• TO DO: Repeat the listing below in full and exactly. Pictures are to be omitted.
*** Begin section ***
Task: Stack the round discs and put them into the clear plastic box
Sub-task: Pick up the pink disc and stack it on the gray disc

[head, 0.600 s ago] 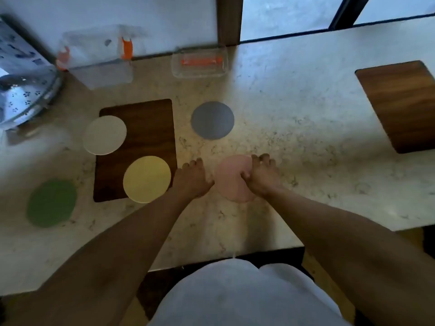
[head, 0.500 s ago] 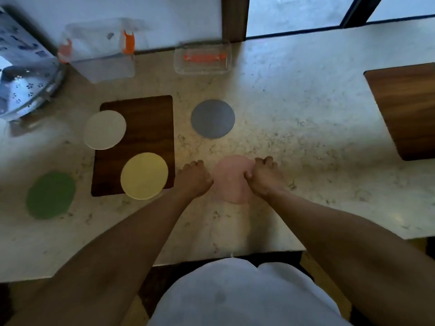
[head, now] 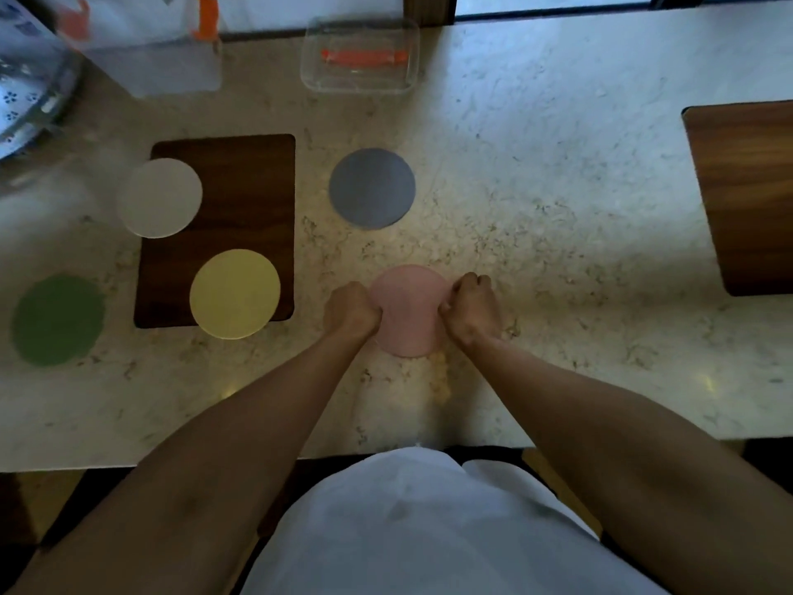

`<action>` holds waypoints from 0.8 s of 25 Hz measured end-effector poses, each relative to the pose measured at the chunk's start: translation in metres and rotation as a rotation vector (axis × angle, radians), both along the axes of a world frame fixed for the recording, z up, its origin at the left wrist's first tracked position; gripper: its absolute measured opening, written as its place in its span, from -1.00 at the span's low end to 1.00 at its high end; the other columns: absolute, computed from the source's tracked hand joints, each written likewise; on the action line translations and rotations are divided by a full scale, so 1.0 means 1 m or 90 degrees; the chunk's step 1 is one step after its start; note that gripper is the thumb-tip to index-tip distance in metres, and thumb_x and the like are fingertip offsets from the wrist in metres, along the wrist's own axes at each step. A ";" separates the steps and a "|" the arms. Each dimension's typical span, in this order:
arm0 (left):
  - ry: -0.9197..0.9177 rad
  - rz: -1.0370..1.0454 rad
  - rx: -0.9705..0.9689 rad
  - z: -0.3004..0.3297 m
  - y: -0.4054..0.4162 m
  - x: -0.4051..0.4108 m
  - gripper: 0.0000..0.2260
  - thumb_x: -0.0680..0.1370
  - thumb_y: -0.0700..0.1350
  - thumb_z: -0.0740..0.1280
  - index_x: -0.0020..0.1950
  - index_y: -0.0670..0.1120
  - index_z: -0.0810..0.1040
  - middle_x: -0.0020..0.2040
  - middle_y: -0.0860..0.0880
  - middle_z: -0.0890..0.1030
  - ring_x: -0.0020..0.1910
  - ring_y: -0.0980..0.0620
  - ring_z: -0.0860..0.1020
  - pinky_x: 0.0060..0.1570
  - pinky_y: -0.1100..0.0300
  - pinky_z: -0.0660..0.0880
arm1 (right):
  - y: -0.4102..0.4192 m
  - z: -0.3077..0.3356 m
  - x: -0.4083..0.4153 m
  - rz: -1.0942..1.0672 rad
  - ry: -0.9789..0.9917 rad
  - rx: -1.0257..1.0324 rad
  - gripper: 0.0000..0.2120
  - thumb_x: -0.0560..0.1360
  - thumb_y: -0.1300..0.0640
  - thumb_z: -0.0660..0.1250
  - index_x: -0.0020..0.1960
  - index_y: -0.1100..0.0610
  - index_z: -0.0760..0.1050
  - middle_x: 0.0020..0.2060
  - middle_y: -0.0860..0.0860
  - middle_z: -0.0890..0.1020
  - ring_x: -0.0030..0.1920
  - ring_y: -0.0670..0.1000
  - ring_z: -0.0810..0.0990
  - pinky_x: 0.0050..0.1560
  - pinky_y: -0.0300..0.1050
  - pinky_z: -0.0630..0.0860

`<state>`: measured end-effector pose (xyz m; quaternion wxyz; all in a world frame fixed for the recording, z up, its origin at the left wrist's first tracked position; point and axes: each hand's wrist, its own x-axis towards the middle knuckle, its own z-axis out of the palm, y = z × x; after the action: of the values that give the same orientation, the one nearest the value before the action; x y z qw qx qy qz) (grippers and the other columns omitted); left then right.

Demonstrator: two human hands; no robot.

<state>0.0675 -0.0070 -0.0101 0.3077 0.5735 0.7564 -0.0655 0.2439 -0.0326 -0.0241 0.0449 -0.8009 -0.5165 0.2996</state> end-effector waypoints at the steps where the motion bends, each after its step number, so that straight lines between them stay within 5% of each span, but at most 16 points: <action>1: -0.023 0.032 -0.006 -0.002 0.002 -0.002 -0.84 0.51 -0.16 0.34 -0.08 -0.25 0.60 -0.06 -0.23 0.66 -0.14 -0.16 0.62 -0.27 0.12 0.42 | 0.000 0.000 -0.001 -0.022 0.015 0.010 -0.67 0.48 0.11 0.35 0.18 0.23 0.42 0.15 0.19 0.49 0.05 0.20 0.55 0.04 0.07 0.53; 7: -0.117 0.145 0.040 0.003 0.017 -0.009 -0.79 0.42 -0.21 0.40 -0.39 -0.08 0.47 -0.41 -0.01 0.50 -0.36 -0.02 0.51 -0.30 0.17 0.42 | 0.006 -0.004 -0.009 -0.161 0.088 0.080 -0.87 0.49 0.21 0.32 0.04 0.10 0.47 -0.03 0.04 0.63 -0.13 0.02 0.55 -0.15 -0.12 0.46; 10: -0.165 0.171 0.043 0.006 0.036 -0.018 -0.96 0.42 -0.21 0.40 -0.25 -0.15 0.61 -0.29 -0.08 0.62 -0.24 -0.08 0.61 -0.22 0.12 0.56 | 0.022 -0.002 -0.012 -0.157 0.108 0.096 -0.88 0.51 0.19 0.33 0.05 0.09 0.49 -0.03 0.03 0.64 -0.09 0.03 0.59 -0.13 -0.10 0.51; 17: -0.217 0.180 0.127 0.015 0.100 -0.042 -0.93 0.42 -0.25 0.38 -0.25 -0.11 0.60 -0.26 -0.09 0.65 -0.24 -0.07 0.65 -0.15 0.03 0.63 | 0.094 0.003 -0.020 -0.128 0.133 0.142 -0.86 0.50 0.24 0.34 0.02 0.07 0.47 -0.08 -0.01 0.60 -0.08 0.03 0.58 -0.07 -0.04 0.56; 20: -0.227 0.204 0.120 0.008 0.135 -0.051 -0.92 0.46 -0.23 0.39 -0.09 -0.19 0.65 -0.13 -0.15 0.70 -0.16 -0.11 0.67 -0.04 -0.06 0.65 | 0.131 0.001 -0.025 -0.117 0.139 0.172 -0.86 0.50 0.24 0.35 0.02 0.07 0.47 -0.12 -0.03 0.58 -0.09 0.02 0.58 -0.08 -0.08 0.54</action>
<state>0.0168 0.1278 -0.0021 0.3877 0.4751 0.7741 0.1571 0.2187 0.0988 -0.0227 0.2349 -0.7939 -0.4690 0.3074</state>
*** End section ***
• ANSWER TO THIS PROBLEM:
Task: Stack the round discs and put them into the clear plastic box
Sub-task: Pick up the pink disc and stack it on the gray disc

[head, 0.600 s ago] 
[head, 0.500 s ago] 
[head, now] 

`<action>` holds waypoints from 0.8 s of 25 Hz measured end-effector poses, each relative to the pose measured at the chunk's start: translation in metres and rotation as a rotation vector (axis × angle, radians), both along the axes of a world frame fixed for the recording, z up, its origin at the left wrist's first tracked position; gripper: its absolute measured opening, written as its place in its span, from -1.00 at the span's low end to 1.00 at its high end; the other columns: absolute, computed from the source's tracked hand joints, each written likewise; on the action line translations and rotations are divided by a full scale, so 1.0 means 1 m or 90 degrees; the chunk's step 1 is one step after its start; note that gripper is the thumb-tip to index-tip distance in metres, and thumb_x and the like are fingertip offsets from the wrist in metres, along the wrist's own axes at each step. A ";" separates the steps and a "|" the arms. Each dimension's typical span, in this order:
arm0 (left):
  - ry: -0.9197..0.9177 rad
  - rz: -1.0370..1.0454 rad
  - rx: -0.9705..0.9689 rad
  - z: -0.3004..0.3297 m
  - y: -0.4054..0.4162 m
  - x: -0.4051..0.4108 m
  - gripper: 0.0000..0.2260
  - thumb_x: -0.0680..0.1370
  - thumb_y: -0.0700..0.1350
  - thumb_z: -0.0740..0.1280
  - index_x: -0.0020..0.1950
  - index_y: -0.0670..0.1120
  - index_z: -0.0810..0.1040
  - middle_x: -0.0020..0.2040
  - middle_y: -0.0860..0.0880
  - middle_z: -0.0890..0.1030
  - ring_x: -0.0020..0.1910
  - ring_y: -0.0980..0.0620
  - ring_z: -0.0860..0.1020
  - pinky_x: 0.0060..0.1570
  - pinky_y: -0.1100..0.0300
  - pinky_z: -0.0660..0.0880
arm1 (right):
  - y: -0.4102..0.4192 m
  - z: -0.3077..0.3356 m
  - x: -0.4083..0.4153 m
  - rz: -1.0942..1.0672 rad
  - ry: -0.9789..0.9917 rad
  - rx: -1.0257..1.0324 rad
  - gripper: 0.0000..0.2120
  - thumb_x: -0.0560..0.1360
  - thumb_y: -0.1300..0.0640
  - thumb_z: -0.0660..0.1250
  - index_x: -0.0020..0.1960
  - index_y: -0.1100..0.0610
  - index_z: -0.0760..0.1050
  - middle_x: 0.0020..0.2060
  - middle_y: -0.0860..0.0860
  - middle_z: -0.0890..0.1020
  - ring_x: -0.0030..0.1920
  - ring_y: -0.0670..0.1000
  - ring_z: -0.0810..0.0990
  - pinky_x: 0.0050..0.1560
  - pinky_y: -0.0300..0.1050
  - pinky_z: -0.0630..0.0860

`<state>`: measured end-effector pose (xyz m; quaternion wxyz; all in a world frame fixed for the recording, z up, its origin at the left wrist's first tracked position; point and axes: each hand's wrist, its own x-axis towards the middle knuckle, its own z-axis out of the palm, y = z × x; after the action: of the values that give the same orientation, the one nearest the value before the action; x y z qw qx qy qz) (grippers and the other columns omitted); left then right.

Demonstrator: two human hands; no robot.

<state>0.0675 -0.0070 -0.0101 0.3077 0.5735 0.7564 -0.0655 0.2439 -0.0326 -0.0241 0.0449 -0.8009 -0.5165 0.2996</state> end-effector waypoints at the steps where the motion bends, each after its step number, so that straight lines between them stay within 5% of each span, but at most 16 points: <action>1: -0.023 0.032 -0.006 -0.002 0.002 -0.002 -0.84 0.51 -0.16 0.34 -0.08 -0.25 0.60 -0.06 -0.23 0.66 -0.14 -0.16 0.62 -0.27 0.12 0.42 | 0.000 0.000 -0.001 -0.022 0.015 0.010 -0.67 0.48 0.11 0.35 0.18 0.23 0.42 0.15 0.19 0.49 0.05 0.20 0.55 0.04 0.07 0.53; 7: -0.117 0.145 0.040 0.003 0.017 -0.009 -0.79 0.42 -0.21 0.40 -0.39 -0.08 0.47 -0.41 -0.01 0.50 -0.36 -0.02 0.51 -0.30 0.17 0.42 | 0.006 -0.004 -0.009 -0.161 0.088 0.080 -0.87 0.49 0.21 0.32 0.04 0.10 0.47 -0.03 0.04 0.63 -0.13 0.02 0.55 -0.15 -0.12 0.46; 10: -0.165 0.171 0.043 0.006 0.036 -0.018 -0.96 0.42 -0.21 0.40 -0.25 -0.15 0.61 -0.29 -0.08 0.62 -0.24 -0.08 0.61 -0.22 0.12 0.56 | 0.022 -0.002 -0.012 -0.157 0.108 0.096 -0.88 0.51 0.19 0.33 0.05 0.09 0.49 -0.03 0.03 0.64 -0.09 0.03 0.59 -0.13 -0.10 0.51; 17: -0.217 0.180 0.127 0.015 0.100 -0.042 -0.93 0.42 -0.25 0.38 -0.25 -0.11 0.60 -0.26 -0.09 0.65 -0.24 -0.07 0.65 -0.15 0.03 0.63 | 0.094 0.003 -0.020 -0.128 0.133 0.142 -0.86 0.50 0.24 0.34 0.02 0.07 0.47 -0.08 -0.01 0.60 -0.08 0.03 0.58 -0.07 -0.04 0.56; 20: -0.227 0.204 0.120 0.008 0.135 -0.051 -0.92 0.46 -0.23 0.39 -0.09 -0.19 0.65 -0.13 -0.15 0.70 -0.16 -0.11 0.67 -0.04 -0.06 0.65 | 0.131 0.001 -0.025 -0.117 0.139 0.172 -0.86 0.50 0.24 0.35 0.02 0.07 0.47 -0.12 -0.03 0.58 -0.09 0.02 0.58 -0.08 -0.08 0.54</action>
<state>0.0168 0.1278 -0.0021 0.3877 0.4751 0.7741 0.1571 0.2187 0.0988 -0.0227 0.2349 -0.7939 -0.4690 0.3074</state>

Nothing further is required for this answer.